--- START ---

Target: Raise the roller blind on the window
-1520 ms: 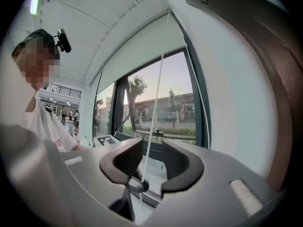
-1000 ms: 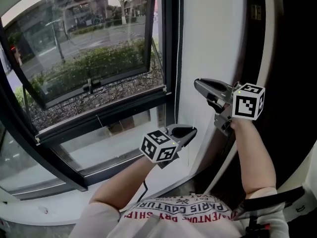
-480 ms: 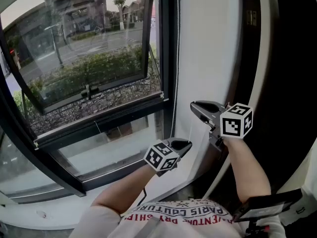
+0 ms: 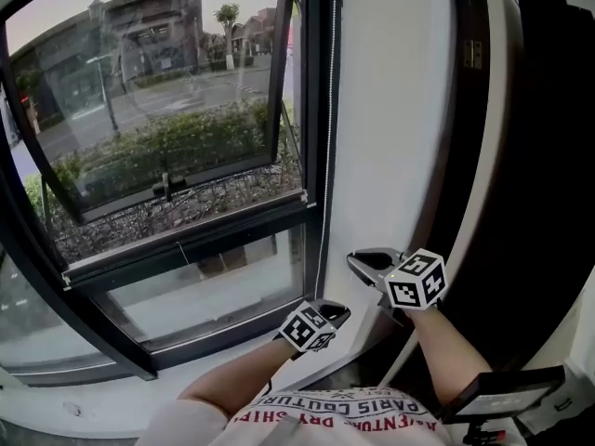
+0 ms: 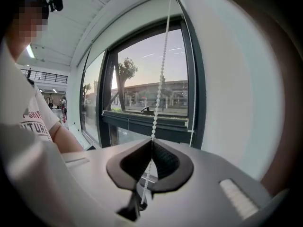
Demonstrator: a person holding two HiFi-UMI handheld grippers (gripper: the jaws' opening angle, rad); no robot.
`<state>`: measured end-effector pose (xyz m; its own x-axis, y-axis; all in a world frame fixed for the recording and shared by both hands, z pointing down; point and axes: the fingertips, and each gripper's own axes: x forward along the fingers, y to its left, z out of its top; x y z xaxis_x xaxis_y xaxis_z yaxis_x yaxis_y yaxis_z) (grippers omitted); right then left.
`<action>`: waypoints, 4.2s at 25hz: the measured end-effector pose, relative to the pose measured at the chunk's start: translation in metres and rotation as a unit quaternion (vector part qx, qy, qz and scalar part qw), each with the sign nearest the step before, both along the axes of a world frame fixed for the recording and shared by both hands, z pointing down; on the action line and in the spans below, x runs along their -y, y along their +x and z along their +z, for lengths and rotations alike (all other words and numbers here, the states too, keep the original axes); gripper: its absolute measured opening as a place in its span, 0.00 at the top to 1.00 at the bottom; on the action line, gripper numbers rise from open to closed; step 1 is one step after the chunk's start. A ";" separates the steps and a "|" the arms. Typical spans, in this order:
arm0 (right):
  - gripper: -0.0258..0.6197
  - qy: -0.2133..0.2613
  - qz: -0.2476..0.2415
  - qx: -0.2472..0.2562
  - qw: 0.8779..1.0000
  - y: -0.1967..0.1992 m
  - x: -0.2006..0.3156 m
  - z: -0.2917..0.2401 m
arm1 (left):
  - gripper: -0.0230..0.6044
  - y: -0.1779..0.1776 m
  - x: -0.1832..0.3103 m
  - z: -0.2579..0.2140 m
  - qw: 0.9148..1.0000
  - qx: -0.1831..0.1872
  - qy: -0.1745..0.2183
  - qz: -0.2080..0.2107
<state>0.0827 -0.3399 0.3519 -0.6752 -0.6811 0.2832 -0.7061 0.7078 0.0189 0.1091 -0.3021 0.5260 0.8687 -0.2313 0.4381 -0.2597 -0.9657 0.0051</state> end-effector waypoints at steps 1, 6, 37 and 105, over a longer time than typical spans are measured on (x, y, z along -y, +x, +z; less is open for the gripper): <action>0.95 -0.009 0.000 0.001 1.000 0.000 0.000 0.009 | 0.93 -0.001 0.000 0.008 1.000 0.009 -0.003 0.000; 0.95 -0.048 -0.004 -0.008 0.999 -0.006 -0.004 0.051 | 0.93 -0.005 -0.005 0.044 0.999 0.034 -0.024 0.002; 0.69 -0.052 0.059 0.058 0.995 -0.014 -0.043 0.088 | 0.69 -0.098 -0.001 -0.072 0.970 -0.209 0.018 -0.124; 0.96 -0.094 -0.035 0.153 0.983 -0.069 -0.601 0.104 | 0.96 -0.127 -0.562 -0.112 0.974 -0.206 -0.047 -0.075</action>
<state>0.0141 0.2615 0.4554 -0.7917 -0.5848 0.1765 -0.6078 0.7253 -0.3233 -0.0184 0.2600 0.4141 0.9348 -0.3450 0.0842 -0.3552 -0.9070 0.2264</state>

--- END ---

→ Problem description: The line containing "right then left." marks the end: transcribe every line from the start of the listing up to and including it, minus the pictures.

→ Exercise response:
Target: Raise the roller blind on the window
-1520 ms: 
-1000 ms: 
-480 ms: 
+0 ms: 
+0 ms: 
Demonstrator: a person holding two HiFi-UMI handheld grippers (gripper: the jaws' opening angle, rad); no robot.
`<state>`: measured end-effector pose (xyz m; its own x-axis, y-axis; all in a world frame fixed for the recording and shared by both hands, z pointing down; point and axes: the fingertips, and each gripper's own axes: x forward along the fingers, y to its left, z out of its top; x y z xaxis_x xaxis_y xaxis_z yaxis_x yaxis_y yaxis_z) (grippers omitted); right then left.

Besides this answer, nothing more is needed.